WORK REQUIRED -
Check every line of the data for the word "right", and copy those that have it.

THE INPUT -
_____
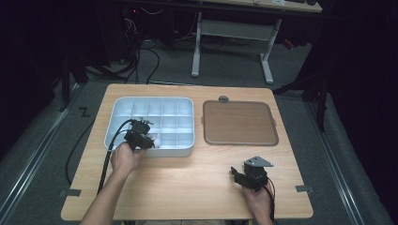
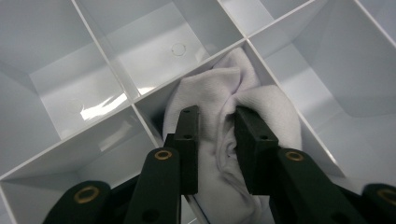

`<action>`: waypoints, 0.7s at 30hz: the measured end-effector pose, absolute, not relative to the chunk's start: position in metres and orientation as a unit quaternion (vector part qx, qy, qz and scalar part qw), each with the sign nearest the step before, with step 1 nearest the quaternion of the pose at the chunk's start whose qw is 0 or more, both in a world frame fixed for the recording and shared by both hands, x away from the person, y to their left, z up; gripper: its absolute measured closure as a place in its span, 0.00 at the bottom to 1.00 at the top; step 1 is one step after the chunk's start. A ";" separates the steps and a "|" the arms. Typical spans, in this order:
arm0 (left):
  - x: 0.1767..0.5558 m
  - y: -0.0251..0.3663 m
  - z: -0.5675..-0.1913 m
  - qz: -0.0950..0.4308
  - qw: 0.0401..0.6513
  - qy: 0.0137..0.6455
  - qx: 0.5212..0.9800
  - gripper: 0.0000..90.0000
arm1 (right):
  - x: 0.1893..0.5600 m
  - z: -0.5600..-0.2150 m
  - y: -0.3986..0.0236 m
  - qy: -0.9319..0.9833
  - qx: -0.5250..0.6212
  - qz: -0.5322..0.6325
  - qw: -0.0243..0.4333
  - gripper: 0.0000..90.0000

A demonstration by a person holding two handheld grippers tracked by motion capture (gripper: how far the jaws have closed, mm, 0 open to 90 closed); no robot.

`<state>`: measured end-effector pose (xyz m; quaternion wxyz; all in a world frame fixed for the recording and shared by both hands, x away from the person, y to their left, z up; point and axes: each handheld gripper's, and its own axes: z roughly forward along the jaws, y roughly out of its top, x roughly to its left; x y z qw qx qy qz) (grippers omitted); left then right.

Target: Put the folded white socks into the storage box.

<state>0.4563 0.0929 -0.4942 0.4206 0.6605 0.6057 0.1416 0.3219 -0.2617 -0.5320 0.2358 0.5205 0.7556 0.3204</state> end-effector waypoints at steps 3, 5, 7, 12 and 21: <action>0.458 0.091 -0.495 0.142 0.416 0.612 0.658 0.80 | 0.322 -0.532 -0.262 0.755 0.521 0.320 0.236 0.44; 0.458 0.091 -0.496 0.141 0.415 0.616 0.654 0.80 | 0.322 -0.532 -0.262 0.755 0.521 0.320 0.236 0.44; 0.457 0.091 -0.496 0.143 0.415 0.613 0.657 0.80 | 0.322 -0.532 -0.262 0.756 0.520 0.320 0.236 0.44; 0.455 0.091 -0.493 0.144 0.423 0.607 0.658 0.75 | 0.322 -0.532 -0.262 0.755 0.521 0.321 0.236 0.44; 0.450 0.095 -0.481 0.109 0.444 0.610 0.647 0.55 | 0.322 -0.532 -0.262 0.755 0.521 0.321 0.235 0.44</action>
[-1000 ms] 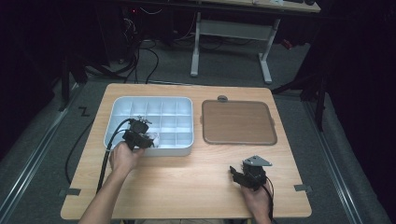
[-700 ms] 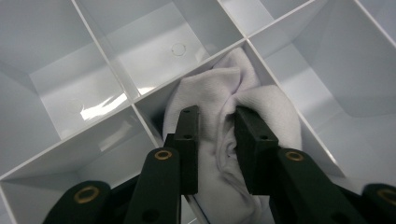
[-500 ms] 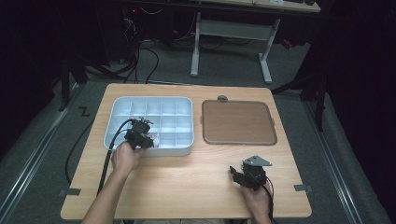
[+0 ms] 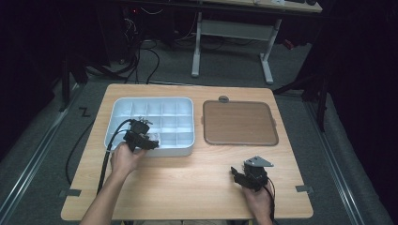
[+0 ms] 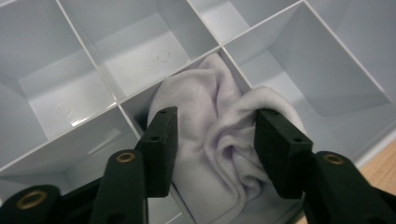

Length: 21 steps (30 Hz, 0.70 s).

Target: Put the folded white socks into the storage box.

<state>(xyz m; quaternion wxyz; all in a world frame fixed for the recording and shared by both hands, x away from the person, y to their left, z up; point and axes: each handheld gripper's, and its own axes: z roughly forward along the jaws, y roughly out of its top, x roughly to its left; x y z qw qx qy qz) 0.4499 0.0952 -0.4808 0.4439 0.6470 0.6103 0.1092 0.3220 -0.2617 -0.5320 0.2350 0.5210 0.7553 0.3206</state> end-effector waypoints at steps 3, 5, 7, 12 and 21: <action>0.449 0.097 -0.477 0.100 0.451 0.611 0.643 0.47 | 0.322 -0.532 -0.262 0.755 0.521 0.321 0.235 0.44; 0.447 0.096 -0.476 0.106 0.456 0.610 0.640 0.46 | 0.322 -0.532 -0.262 0.755 0.521 0.321 0.235 0.44; 0.447 0.097 -0.474 0.100 0.462 0.611 0.635 0.45 | 0.322 -0.532 -0.262 0.755 0.521 0.321 0.235 0.44; 0.443 0.099 -0.469 0.093 0.477 0.609 0.626 0.44 | 0.322 -0.532 -0.262 0.755 0.521 0.321 0.235 0.44; 0.437 0.107 -0.457 0.088 0.512 0.609 0.600 0.44 | 0.322 -0.532 -0.262 0.755 0.521 0.321 0.235 0.44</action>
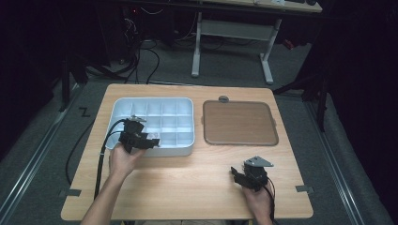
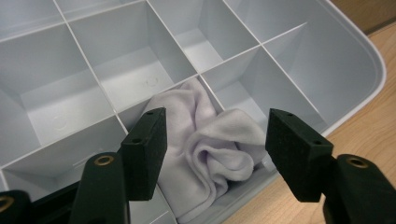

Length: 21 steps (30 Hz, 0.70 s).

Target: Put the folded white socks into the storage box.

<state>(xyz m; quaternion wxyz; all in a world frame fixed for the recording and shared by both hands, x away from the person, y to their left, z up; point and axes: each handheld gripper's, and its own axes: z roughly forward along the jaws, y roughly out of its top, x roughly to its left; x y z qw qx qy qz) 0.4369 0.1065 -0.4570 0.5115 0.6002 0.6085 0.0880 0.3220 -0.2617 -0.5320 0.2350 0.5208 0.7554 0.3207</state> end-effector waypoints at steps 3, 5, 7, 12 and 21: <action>0.436 0.110 -0.454 0.088 0.520 0.609 0.592 0.43 | 0.322 -0.532 -0.262 0.756 0.521 0.321 0.235 0.44; 0.435 0.113 -0.452 0.091 0.524 0.609 0.588 0.43 | 0.322 -0.532 -0.262 0.756 0.520 0.321 0.235 0.44; 0.434 0.116 -0.450 0.092 0.530 0.609 0.582 0.43 | 0.322 -0.532 -0.262 0.755 0.521 0.321 0.235 0.44; 0.429 0.124 -0.446 0.095 0.543 0.609 0.571 0.42 | 0.322 -0.532 -0.262 0.755 0.521 0.321 0.235 0.44; 0.423 0.131 -0.440 0.105 0.557 0.598 0.566 0.42 | 0.322 -0.532 -0.262 0.755 0.521 0.321 0.235 0.44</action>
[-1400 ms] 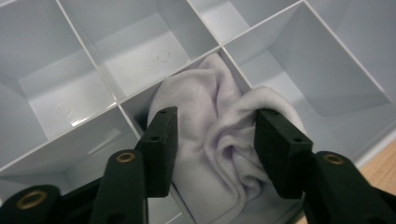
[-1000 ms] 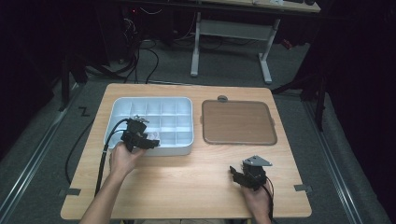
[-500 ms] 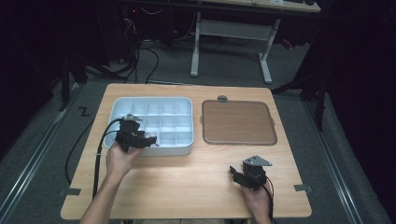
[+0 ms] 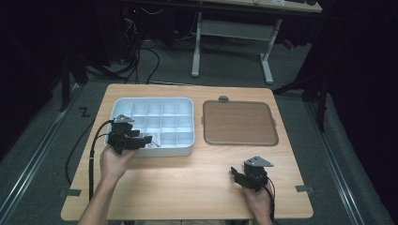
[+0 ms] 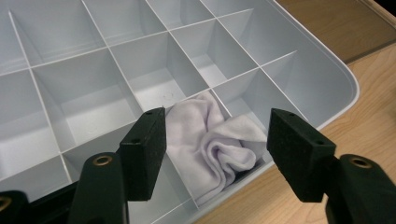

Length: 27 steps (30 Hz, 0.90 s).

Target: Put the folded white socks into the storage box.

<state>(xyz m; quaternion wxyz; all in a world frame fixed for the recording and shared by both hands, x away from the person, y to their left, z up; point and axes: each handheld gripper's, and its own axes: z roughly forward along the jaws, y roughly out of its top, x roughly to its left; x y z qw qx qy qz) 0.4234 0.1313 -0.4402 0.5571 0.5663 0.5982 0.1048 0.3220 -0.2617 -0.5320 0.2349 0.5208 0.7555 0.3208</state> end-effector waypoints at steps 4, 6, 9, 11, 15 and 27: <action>0.422 0.136 -0.438 0.109 0.563 0.598 0.560 0.43 | 0.322 -0.532 -0.262 0.756 0.521 0.321 0.235 0.44; 0.420 0.138 -0.436 0.110 0.565 0.597 0.559 0.42 | 0.322 -0.532 -0.262 0.755 0.521 0.321 0.235 0.44; 0.417 0.141 -0.434 0.112 0.571 0.596 0.554 0.43 | 0.322 -0.532 -0.262 0.755 0.521 0.321 0.235 0.44; 0.415 0.145 -0.434 0.111 0.572 0.600 0.548 0.43 | 0.322 -0.532 -0.262 0.755 0.521 0.321 0.235 0.44; 0.411 0.151 -0.436 0.112 0.573 0.605 0.541 0.43 | 0.322 -0.532 -0.262 0.755 0.521 0.321 0.235 0.44; 0.400 0.164 -0.433 0.119 0.580 0.605 0.533 0.42 | 0.322 -0.532 -0.262 0.756 0.521 0.321 0.235 0.44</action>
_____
RESPONSE TO THE TASK -
arm1 (right):
`<state>`: measured end-effector pose (xyz m; quaternion wxyz; all in a world frame fixed for the recording and shared by both hands, x away from the person, y to their left, z up; point and axes: each handheld gripper's, and its own axes: z roughly forward along the jaws, y roughly out of its top, x roughly to its left; x y z qw qx qy qz) (grippers omitted); left then right.

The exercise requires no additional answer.